Monday was the first time in quite a while that I’ve missed a regular post. I literally couldn’t keep my eyes open when I got home and went right to sleep.
I had a vitamin IV on Friday, did a mud run on Saturday and crashed on Sunday. I was hoping the vitamin IV would bring me back to life, but it was short-lived. The mud run was incredible and I will write a post all about that adventure when my brain comes back to life. For now, this is what you get – an epiphany and some of my tricks to thrive in times like these.
I’m so grateful that I’ve finally gotten fed up enough to take my health into my own hands and research like crazy.
“When first starting on any natural desiccated thyroid product, it can be wise to start on one grain or less, which is lower than you will ultimately need. Why? To help your body adjust to the direct T3. BUT, patients have found it UNWISE to stay on that low dose much longer than 2 weeks without raising. Why? Because hypothyroid symptoms can return with a VENGEANCE due to the feedback loop between the hypothalamus, pituitary and thyroid gland, i.e your hypothalamus gland senses the addition of desiccated thyroid (thinking the thyroid sent it), then sends a message to the pituitary gland, which in turn sends a message to the thyroid gland to stop producing, making you even more hypothyroid than you began.”
I think this is exactly what has happened to me. At just about 2 weeks of taking one grain of natural thyroid, the chronic fatigue and ensuing depression came back, just like I felt in early November.
I’ve called my doctor several times and haven’t received one return phone call. So I upped my dose myself and am looking for a new doctor. I’m a big girl and I live in Los Angeles. I’m sure I can find an even better doctor and I’m grateful to this one who diagnosed me correctly and did so much right.
But her staff is horrible and I just don’t have the energy to deal with their incompetence at this point in the game. For real.
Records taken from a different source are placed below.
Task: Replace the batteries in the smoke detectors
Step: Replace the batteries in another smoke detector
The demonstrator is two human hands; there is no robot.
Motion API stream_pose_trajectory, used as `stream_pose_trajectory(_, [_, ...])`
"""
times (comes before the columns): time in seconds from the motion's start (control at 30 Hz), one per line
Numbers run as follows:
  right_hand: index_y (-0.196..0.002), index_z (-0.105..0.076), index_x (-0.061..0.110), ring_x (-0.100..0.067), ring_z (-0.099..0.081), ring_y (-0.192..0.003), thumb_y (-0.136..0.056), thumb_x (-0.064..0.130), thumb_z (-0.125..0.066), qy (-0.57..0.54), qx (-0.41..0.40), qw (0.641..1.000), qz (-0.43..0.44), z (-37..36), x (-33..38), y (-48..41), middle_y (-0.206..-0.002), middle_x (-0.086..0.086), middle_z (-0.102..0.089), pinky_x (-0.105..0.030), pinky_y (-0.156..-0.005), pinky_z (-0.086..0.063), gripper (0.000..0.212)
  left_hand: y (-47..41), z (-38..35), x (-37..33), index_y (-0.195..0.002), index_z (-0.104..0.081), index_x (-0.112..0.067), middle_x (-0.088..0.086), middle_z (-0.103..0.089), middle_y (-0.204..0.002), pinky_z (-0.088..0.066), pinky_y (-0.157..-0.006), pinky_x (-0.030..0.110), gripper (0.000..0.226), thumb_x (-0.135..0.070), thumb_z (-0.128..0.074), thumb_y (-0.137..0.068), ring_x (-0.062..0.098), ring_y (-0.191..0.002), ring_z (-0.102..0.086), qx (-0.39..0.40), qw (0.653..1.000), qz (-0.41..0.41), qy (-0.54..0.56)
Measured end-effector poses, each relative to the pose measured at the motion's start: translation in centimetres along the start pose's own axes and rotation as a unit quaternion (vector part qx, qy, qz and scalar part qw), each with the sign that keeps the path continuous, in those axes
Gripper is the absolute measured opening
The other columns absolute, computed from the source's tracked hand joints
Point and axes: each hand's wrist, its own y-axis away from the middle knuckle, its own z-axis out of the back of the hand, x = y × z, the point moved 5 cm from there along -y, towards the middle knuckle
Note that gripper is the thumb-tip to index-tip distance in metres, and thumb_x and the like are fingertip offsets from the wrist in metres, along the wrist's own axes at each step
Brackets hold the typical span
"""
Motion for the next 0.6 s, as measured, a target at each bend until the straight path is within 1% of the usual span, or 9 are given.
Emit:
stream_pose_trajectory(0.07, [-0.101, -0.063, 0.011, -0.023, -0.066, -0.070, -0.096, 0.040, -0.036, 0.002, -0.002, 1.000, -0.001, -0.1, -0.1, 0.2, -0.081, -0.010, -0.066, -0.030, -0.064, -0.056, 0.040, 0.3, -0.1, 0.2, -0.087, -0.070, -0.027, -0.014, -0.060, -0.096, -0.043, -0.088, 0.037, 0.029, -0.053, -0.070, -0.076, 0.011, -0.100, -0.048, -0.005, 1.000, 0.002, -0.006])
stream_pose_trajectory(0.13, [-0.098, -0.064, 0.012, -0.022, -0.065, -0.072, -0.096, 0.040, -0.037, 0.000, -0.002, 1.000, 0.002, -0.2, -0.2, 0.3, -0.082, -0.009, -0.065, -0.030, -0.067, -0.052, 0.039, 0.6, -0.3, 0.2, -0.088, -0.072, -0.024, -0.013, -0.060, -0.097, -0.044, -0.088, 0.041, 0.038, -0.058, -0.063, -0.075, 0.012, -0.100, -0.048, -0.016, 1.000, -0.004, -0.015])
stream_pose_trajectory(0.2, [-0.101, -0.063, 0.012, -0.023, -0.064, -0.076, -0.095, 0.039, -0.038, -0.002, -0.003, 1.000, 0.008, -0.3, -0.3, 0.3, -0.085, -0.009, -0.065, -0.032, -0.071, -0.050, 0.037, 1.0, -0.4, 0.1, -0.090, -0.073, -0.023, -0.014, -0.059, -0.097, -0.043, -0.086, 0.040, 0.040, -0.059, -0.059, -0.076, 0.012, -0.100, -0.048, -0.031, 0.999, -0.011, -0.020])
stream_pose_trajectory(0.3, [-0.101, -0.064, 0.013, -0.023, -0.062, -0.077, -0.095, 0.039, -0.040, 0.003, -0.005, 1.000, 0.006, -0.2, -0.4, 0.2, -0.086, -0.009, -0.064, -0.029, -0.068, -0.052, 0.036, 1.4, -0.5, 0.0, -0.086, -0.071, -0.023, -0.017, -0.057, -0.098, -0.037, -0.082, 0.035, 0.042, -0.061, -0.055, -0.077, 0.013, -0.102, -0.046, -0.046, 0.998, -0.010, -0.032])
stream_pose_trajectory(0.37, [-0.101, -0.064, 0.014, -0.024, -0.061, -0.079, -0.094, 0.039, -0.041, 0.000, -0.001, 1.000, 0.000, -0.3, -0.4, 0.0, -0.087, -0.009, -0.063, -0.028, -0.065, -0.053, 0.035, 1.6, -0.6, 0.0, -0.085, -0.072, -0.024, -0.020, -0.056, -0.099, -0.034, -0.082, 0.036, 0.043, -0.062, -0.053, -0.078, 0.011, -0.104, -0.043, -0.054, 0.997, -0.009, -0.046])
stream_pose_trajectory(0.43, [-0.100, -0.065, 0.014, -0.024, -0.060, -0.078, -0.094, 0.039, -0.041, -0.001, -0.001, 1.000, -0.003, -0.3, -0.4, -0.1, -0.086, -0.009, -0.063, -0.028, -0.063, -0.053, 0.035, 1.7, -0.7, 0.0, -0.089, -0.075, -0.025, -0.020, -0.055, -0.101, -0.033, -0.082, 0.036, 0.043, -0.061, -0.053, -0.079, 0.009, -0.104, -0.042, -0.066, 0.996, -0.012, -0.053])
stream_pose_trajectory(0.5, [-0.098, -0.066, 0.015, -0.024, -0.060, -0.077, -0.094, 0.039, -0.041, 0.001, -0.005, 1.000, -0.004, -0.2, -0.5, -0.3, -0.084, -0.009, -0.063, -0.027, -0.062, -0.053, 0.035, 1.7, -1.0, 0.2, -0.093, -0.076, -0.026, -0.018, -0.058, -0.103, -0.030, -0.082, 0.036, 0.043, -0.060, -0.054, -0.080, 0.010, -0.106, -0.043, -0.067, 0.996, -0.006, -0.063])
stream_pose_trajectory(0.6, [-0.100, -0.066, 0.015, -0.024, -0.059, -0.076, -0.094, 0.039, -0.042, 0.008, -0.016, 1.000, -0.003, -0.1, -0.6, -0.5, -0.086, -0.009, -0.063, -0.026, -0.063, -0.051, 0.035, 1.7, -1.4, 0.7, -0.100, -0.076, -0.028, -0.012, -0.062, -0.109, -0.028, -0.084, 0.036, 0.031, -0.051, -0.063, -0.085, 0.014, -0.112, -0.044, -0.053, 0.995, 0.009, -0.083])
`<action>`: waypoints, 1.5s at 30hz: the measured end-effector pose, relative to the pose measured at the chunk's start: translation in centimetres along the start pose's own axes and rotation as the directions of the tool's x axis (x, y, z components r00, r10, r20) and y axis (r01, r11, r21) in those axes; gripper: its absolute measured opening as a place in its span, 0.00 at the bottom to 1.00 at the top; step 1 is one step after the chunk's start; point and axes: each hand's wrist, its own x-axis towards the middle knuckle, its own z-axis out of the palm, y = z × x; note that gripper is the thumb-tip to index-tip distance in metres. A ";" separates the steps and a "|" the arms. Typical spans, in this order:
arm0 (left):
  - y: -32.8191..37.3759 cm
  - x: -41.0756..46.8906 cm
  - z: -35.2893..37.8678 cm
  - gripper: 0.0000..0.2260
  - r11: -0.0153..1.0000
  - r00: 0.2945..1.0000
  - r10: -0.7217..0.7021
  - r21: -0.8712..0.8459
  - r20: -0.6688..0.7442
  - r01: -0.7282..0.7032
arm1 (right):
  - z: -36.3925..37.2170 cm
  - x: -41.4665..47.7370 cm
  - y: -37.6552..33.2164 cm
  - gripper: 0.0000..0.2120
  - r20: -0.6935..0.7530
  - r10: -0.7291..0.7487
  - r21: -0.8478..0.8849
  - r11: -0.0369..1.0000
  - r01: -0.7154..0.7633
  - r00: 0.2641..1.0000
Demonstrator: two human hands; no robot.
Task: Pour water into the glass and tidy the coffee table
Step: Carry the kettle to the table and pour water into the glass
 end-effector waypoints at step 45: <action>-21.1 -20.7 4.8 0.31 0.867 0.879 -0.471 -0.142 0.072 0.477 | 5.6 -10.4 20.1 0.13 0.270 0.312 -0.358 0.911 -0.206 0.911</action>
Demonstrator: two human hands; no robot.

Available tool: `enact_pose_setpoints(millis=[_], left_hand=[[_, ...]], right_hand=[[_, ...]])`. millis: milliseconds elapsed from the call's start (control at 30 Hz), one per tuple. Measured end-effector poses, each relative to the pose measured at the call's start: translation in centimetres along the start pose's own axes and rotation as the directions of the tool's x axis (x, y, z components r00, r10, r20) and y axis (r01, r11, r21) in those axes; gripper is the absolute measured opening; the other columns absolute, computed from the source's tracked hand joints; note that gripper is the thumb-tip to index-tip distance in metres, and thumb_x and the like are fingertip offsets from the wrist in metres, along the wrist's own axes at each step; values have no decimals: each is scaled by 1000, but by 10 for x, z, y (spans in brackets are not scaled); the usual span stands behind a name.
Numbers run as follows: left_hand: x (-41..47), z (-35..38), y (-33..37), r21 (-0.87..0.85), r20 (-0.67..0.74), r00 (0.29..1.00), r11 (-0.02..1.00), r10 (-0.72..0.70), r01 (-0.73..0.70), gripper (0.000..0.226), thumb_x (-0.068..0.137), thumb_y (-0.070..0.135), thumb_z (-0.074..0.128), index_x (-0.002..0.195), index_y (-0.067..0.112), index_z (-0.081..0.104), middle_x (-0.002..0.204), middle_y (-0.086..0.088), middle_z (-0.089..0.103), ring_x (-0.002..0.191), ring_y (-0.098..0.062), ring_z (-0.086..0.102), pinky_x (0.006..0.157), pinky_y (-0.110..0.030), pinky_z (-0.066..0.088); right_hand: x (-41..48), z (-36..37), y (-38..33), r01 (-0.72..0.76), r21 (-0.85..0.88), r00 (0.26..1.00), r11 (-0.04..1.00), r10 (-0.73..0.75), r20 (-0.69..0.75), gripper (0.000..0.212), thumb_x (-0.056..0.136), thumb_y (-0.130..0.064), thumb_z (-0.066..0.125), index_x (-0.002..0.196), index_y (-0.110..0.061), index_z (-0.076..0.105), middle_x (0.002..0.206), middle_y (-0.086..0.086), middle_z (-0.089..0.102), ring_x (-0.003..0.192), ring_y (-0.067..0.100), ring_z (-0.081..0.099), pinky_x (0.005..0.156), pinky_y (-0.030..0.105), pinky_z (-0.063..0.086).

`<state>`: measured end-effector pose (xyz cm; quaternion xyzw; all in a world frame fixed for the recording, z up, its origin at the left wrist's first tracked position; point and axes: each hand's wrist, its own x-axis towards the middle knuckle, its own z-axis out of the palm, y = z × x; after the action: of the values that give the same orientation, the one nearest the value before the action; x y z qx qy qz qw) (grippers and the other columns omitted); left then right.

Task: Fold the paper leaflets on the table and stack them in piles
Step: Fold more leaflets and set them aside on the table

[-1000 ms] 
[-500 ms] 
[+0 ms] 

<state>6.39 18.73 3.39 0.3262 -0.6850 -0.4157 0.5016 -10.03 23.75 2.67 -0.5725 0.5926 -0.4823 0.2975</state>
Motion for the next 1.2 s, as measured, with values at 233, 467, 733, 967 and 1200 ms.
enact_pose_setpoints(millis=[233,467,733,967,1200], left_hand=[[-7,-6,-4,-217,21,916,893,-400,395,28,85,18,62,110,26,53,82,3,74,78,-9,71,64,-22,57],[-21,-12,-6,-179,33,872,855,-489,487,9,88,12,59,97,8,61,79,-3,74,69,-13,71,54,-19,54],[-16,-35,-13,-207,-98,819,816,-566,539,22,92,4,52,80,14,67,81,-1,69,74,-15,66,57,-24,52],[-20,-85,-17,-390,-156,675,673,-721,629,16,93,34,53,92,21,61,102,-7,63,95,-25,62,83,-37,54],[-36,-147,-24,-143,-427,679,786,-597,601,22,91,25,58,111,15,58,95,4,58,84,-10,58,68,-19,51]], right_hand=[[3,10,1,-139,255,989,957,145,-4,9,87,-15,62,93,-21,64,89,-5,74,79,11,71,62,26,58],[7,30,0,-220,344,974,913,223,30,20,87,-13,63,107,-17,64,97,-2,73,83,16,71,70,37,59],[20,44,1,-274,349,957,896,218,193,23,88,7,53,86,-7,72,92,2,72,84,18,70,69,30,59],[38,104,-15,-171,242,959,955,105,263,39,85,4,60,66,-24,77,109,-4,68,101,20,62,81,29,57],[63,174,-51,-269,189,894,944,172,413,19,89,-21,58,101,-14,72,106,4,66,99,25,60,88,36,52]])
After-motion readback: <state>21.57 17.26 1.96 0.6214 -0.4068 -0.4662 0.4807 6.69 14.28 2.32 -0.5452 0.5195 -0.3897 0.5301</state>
But here’s the awesomeness of it all, I know what’s wrong with me. But I still want to die a lot of the time. I feel like I’m drowning. It takes everything plus a lot of caffeine just to do the bare minimum, let alone pay bills and check the mail.
But I still have moments of thriving, through the headaches, sore throat, constant throat clearing, exhaustion, occasional lazy right eye (so attractive) and shortness of breath.
I remember what I’m grateful for and thank God for all that I have because I have so much. I really have a beautiful life.
I surround myself with amazing friends who lift me up and make me laugh.
I pray and meditate. I snuggle with my doggies. I kiss my baby. I kiss my husband.
I started going to church again (totally non-denominational and full of fabulous gay peeps). I hear something there every week that I take with me through the day and sometimes even through a few days.
I go to a lot of 12-step meetings because it takes little energy to just sit there and I get free from myself and my self-obsession and me, me, me. (I’m so sick of me.)